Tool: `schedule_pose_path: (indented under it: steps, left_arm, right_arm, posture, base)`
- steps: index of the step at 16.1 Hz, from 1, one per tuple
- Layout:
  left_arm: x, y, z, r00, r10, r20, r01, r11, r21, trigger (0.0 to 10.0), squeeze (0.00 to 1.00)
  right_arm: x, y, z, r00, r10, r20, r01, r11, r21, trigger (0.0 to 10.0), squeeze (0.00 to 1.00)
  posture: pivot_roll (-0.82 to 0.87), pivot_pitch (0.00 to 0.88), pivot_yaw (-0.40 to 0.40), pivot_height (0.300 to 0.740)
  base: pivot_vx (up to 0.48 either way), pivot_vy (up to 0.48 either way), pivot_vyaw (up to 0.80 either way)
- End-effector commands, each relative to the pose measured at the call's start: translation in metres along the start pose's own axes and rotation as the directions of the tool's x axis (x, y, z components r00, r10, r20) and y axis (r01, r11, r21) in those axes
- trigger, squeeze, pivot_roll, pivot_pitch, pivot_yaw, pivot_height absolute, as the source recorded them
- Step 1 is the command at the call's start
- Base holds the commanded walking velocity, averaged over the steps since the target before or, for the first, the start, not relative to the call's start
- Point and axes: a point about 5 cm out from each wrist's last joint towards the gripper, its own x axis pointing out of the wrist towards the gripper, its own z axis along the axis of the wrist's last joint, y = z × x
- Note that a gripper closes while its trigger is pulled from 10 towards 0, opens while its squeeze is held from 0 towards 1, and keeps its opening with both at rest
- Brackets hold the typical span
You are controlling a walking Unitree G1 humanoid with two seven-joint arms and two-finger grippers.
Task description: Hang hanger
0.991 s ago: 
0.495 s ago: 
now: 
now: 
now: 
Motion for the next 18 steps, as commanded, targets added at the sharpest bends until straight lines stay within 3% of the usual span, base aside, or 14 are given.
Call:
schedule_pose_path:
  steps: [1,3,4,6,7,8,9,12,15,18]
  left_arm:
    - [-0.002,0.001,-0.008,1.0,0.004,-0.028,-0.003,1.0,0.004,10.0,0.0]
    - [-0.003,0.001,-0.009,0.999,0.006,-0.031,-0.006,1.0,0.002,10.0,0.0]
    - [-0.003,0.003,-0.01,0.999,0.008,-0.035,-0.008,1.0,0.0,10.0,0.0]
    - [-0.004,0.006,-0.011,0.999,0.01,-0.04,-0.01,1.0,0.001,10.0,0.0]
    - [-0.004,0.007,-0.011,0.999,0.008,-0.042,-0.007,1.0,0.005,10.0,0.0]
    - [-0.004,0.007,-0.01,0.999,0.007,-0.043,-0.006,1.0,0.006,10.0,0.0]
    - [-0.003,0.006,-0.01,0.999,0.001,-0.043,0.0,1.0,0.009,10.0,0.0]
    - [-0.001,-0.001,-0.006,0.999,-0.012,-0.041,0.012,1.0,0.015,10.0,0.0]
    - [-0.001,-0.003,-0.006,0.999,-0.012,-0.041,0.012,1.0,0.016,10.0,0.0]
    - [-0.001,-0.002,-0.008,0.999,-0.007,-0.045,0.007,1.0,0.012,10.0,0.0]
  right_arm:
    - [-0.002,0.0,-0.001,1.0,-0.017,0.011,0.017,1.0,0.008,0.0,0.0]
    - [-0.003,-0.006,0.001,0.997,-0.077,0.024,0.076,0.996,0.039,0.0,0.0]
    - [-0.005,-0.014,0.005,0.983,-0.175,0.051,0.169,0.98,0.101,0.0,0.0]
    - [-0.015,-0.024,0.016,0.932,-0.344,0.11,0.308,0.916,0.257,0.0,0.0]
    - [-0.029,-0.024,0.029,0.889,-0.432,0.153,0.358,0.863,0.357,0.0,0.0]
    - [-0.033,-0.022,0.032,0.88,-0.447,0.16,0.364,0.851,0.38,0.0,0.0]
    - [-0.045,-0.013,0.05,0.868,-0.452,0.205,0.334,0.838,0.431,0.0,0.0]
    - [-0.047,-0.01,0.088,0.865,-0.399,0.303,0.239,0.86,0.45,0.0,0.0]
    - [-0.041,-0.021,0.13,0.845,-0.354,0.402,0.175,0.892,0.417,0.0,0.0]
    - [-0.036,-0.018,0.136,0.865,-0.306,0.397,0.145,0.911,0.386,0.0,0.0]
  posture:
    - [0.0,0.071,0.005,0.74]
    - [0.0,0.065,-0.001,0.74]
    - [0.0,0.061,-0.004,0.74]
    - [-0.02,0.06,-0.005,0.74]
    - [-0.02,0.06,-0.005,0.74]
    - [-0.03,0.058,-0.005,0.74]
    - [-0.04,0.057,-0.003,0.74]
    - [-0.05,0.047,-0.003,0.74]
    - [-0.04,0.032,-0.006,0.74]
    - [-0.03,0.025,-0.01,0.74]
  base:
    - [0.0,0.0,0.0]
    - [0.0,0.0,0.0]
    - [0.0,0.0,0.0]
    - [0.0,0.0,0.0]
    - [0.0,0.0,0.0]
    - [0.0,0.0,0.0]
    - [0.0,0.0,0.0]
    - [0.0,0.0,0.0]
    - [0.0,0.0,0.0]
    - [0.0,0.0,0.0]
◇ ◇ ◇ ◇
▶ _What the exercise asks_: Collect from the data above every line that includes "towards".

▶ _Solution to the exercise_:
- Point and axes: a point about 5 cm out from each wrist's last joint towards the gripper, its own x axis pointing out of the wrist towards the gripper, its own z axis along the axis of the wrist's last joint, y = z × x
- Note that a gripper closes while its trigger is pulled from 10 towards 0, opens while its squeeze is held from 0 towards 1, and keeps its opening with both at rest

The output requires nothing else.